Makiya is quoted as having said, "As I told the President on January 10th, I think [the troops] will be greeted with sweets and flowers in the first months and simply have very, very little doubts that that is the case." His support for the war followed an idealistic line, as recounted in the New York Times Magazine in 2007:

In the buildup to the Iraq war, Makiya, more than any single figure, made the case for invading because it was the right thing to do - to destroy an evil regime and rescue a people from their nightmare of terror and suffering. Not for oil, Makiya argued, and not for some superweapons hidden in the sand, but to satisfy an obligation to our fellow human beings.

If it sounded idealistic, Makiya went even further, arguing that an American invasion of Iraq could clear the ground for Western-style democracy. Years of war and murder had left Iraqis so thoroughly degraded, Makiya argued, that, once freed, they would throw off the tired orthodoxies of Arab politics and, in their despair, look to the West.

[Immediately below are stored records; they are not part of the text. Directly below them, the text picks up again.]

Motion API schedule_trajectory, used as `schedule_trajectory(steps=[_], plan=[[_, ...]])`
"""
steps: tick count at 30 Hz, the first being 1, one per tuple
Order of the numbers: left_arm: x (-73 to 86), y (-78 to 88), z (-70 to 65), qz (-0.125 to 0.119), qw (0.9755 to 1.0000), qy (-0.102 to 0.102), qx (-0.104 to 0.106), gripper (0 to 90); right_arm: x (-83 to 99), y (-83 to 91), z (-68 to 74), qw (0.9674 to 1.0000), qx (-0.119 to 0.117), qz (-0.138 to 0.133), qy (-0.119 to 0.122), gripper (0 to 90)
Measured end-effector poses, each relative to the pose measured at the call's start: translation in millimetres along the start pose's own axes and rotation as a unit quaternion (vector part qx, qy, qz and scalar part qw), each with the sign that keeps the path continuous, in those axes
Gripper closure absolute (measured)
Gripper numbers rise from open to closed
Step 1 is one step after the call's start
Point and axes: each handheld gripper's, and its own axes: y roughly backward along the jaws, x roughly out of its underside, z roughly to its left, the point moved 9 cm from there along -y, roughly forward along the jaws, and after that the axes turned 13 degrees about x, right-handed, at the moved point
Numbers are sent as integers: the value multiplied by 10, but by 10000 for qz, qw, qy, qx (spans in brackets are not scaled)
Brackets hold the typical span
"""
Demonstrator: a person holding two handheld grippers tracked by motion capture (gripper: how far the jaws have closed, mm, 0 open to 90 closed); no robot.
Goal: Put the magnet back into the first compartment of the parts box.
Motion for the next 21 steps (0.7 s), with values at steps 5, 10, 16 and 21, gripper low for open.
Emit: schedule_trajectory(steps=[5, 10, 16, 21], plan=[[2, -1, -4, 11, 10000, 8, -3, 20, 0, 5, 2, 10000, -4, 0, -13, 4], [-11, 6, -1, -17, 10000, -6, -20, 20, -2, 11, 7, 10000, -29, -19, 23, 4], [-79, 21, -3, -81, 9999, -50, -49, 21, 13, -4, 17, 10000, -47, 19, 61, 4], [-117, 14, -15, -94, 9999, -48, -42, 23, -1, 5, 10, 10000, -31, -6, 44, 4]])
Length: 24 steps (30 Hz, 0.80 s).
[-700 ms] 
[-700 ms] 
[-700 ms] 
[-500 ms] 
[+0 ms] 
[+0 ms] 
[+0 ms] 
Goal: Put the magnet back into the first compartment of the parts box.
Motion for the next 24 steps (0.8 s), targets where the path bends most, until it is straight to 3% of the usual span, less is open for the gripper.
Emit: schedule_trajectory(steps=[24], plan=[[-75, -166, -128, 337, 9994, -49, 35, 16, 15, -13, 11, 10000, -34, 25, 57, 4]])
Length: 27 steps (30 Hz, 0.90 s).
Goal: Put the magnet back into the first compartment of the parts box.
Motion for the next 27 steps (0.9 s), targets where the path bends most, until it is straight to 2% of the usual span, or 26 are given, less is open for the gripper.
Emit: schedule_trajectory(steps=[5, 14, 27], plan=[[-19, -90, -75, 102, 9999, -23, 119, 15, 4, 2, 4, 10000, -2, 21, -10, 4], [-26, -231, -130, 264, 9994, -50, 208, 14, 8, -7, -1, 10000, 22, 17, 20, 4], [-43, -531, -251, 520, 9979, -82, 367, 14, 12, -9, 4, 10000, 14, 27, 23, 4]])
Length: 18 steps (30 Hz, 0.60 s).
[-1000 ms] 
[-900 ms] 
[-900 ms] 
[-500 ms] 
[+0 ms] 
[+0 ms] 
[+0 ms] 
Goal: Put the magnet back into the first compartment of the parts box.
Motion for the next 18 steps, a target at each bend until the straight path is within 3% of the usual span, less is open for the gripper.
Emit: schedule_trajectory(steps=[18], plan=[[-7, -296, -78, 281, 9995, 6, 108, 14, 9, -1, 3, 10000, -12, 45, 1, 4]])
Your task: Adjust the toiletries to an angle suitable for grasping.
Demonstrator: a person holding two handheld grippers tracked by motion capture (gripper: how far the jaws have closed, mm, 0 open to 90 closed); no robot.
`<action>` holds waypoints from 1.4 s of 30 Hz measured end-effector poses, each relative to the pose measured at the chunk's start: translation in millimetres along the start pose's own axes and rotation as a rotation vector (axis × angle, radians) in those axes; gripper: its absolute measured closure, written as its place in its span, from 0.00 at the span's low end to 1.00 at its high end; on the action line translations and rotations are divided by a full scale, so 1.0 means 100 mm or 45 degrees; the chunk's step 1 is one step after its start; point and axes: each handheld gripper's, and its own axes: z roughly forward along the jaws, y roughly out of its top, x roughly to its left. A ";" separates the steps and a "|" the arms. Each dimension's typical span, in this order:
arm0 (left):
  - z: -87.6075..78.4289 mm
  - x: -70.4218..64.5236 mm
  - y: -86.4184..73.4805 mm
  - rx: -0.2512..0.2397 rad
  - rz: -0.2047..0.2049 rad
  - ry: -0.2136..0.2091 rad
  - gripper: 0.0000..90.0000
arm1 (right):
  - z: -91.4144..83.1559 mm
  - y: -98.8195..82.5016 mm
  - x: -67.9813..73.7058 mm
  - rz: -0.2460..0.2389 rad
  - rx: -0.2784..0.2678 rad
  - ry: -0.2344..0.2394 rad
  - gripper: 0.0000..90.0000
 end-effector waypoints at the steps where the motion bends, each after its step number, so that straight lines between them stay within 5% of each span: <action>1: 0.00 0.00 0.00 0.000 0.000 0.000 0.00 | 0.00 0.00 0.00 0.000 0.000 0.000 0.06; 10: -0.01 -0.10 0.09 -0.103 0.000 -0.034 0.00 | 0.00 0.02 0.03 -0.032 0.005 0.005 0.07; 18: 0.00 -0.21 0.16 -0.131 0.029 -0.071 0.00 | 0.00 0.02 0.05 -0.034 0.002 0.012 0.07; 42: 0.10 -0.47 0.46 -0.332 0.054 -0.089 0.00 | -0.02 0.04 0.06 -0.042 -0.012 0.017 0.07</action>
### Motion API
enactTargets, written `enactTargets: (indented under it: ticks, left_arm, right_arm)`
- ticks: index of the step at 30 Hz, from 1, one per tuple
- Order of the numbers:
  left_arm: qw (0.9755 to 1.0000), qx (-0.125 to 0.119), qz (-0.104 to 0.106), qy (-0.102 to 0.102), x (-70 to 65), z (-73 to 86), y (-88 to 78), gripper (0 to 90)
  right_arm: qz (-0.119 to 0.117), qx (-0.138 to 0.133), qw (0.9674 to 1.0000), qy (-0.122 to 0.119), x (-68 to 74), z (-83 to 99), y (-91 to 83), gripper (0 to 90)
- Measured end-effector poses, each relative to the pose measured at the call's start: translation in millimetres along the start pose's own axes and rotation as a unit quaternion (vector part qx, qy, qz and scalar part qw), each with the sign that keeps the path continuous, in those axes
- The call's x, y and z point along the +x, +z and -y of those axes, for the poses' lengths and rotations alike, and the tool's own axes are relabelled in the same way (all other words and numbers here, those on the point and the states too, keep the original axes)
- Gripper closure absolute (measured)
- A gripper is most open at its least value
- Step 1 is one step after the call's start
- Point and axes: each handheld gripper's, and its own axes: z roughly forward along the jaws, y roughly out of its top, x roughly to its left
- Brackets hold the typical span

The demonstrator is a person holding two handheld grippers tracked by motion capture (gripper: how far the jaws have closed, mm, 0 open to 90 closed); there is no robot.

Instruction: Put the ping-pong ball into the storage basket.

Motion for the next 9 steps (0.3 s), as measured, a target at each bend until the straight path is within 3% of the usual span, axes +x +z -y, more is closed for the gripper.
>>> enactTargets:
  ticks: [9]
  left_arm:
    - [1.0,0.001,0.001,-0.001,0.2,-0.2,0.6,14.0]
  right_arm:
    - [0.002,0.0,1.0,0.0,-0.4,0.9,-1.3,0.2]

However, the article depicted Makiya expressing concern over the subsequent war, and comparing the number of Iraqi deaths since 2003 to deaths under the deposed ruler Saddam Hussein: "It's getting closer to Saddam." In the original 1986 draft of Republic of Fear, Makiya had referred to "the growth of confessionalism, family loyalties, ethnic hatred, and religious sectarianism in Iraqi society—which Ba'thism simultaneously inculcated and kept at bay" and predicted that in the event of a Ba'athist collapse in the Iran–Iraq War there was a "hidden potential for even more violence inside Iraq [which] could at some point in the future make the Lebanese civil war look like a family outing gone slightly sour."

==Criticism of Makiya==

Edward Said, a professor of English at Columbia University, was a vocal critic of Makiya. Said contended that Makiya was a Trotskyist in the late 1960s and early 1970s, but that he later "switched sides," profiting by designing buildings for Saddam Hussein.

Said also asserted that Makiya mistranslated Arab intellectuals (including himself) so he could condemn them for not speaking out against the crimes of Arab rulers. Makiya had criticised Said for encouraging a sense of Muslim victimhood and offering inadequate censure to those in the Middle East who were themselves guilty of atrocities. Similar criticism about mistranslations was voiced by Michael W. Suleiman when reviewing Republic of Fear.

George Packer wrote in his book The Assassin's Gate that it was Makiya's father who worked for Saddam, but Makiya himself used those profits to fund his book Republic of Fear. Packer also noted Makiya's drift from radical to liberal to sudden alliance with American neoconservatives: "Look behind Kanan Makiya and you found Richard Perle, Paul Wolfowitz, Donald Rumsfeld."

Packer and many others have faulted him for his enthusiastic support for Ahmad Chalabi, "the most controversial exile of them all" and convicted felon. He championed Chalabi to the exclusion of a wider opposition network, resulting in the marginalizing of experienced figures like Feisal al-Istrabadi who supported a wider net.

Concluded journalist Christopher Lydon in 2007: "My friend Kanan Makiya was the most influential Iraqi advocate in America of the war to "liberate" his country five years ago. Today he is the most articulate casualty of his own fantasy." Lydon goes on to call Makiya "an idealist who stands for me as a warning about the dangerous misfit of idealism and military power. He's an example, I'm afraid, of what the French call the trahison des clercs; the treason of the intellectuals. He is a caution to us intellectuals and wannabes against the poison of very bad ideas — like the notion of transformation by conquest and humiliation.”

In a 2016 interview with NPR to promote his new novel, Makiya explores aloud what went wrong in Iraq and who is to blame: "I want to understand that it went wrong, and who I hold responsible for why it went wrong — including myself."

== Personal life ==
Makiya was formerly married to Afsaneh Najmabadi. He is an atheist.